Top of SOURCE DATA
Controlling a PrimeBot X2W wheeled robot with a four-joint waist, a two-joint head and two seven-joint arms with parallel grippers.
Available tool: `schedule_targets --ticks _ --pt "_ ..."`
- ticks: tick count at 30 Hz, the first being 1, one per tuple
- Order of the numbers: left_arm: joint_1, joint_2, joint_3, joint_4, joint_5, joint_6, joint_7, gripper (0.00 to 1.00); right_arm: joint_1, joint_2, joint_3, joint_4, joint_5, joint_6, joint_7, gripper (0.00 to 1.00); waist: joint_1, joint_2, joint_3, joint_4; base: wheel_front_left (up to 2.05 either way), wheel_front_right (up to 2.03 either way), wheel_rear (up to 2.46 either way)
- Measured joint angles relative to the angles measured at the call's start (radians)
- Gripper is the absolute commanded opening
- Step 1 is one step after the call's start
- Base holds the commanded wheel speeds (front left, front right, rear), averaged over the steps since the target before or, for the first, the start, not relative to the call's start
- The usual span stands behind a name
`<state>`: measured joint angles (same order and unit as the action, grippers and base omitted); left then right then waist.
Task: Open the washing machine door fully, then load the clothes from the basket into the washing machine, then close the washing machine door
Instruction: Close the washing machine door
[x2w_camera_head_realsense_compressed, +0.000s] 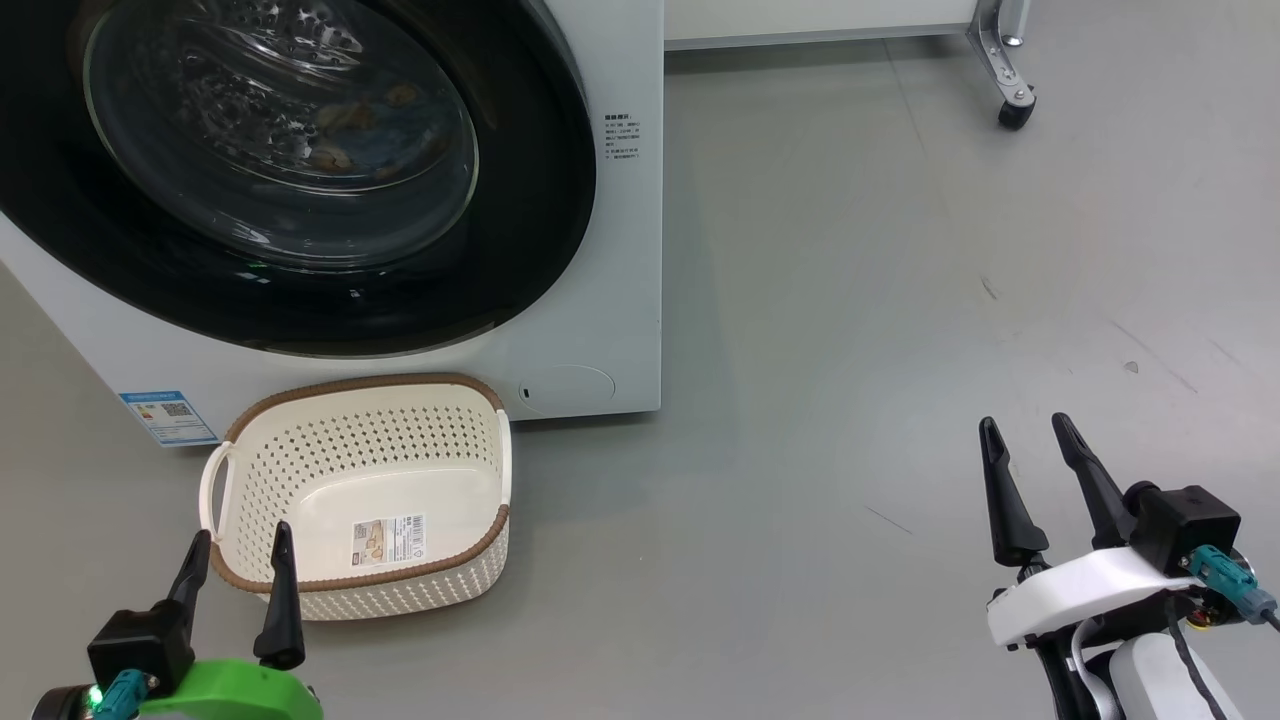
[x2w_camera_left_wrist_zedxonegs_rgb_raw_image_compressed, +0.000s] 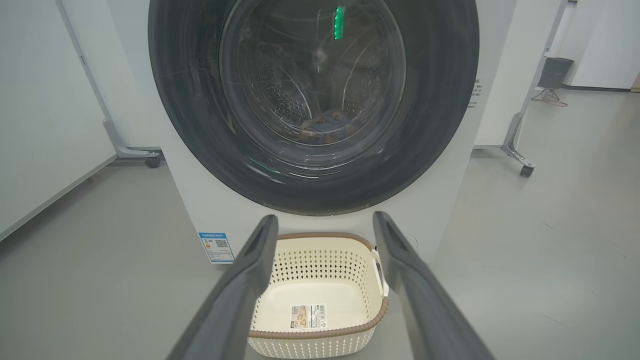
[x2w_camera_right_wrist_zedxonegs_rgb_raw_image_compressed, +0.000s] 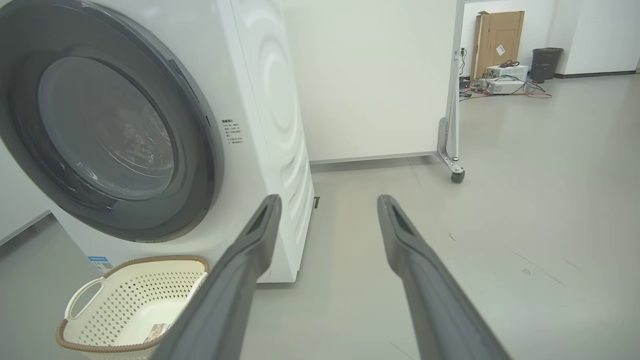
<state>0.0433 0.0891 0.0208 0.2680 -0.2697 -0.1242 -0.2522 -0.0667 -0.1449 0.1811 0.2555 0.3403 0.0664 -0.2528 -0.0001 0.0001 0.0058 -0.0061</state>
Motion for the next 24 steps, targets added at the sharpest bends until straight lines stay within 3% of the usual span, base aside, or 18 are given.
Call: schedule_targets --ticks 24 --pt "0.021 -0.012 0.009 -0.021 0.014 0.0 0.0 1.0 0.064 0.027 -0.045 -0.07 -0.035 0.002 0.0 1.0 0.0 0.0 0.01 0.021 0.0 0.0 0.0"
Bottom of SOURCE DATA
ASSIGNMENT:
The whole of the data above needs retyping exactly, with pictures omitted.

SOLVED EXERCISE:
Controlling a PrimeBot X2W wheeled robot with a four-joint waist, a two-joint head and two seven-joint arms with parallel grippers.
Available tool: `schedule_targets --ticks _ --pt "_ ..."`
- ticks: tick count at 30 Hz, the first being 1, one per tuple
- Order of the numbers: left_arm: joint_1, joint_2, joint_3, joint_4, joint_5, joint_6, joint_7, gripper (0.00 to 1.00); right_arm: joint_1, joint_2, joint_3, joint_4, joint_5, joint_6, joint_7, gripper (0.00 to 1.00); waist: joint_1, joint_2, joint_3, joint_4; base: wheel_front_left (up to 2.05 either way), wheel_front_right (up to 2.03 either way), wheel_rear (up to 2.46 either way)
- Measured joint angles relative to the angles measured at the call's start (radians)
- Gripper is the absolute commanded opening
- Step 1 is one step after the call's start
- Base holds the commanded wheel speeds (front left, front right, rear), averaged over the steps since the target before or, for the first, the start, not relative to the call's start
- The usual span stands behind a name
`<state>`: measured joint angles (same order and unit as the action, grippers and base omitted); left then right then waist.
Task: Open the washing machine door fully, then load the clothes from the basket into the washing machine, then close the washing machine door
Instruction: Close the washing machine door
[x2w_camera_head_realsense_compressed, +0.000s] 
[x2w_camera_left_wrist_zedxonegs_rgb_raw_image_compressed, +0.000s] 
[x2w_camera_right_wrist_zedxonegs_rgb_raw_image_compressed, +0.000s] 
<state>0.0433 0.0891 0.0208 0.2680 -0.2697 -0.1242 -0.2522 -0.0667 -0.1449 0.1811 0.2555 0.3403 0.0664 -0.2528 -0.0001 0.0001 0.0058 -0.0061</state>
Motion for the next 24 steps, targets added at the sharpest bends until straight lines stay within 3% of the usual span, base aside, or 18 are given.
Call: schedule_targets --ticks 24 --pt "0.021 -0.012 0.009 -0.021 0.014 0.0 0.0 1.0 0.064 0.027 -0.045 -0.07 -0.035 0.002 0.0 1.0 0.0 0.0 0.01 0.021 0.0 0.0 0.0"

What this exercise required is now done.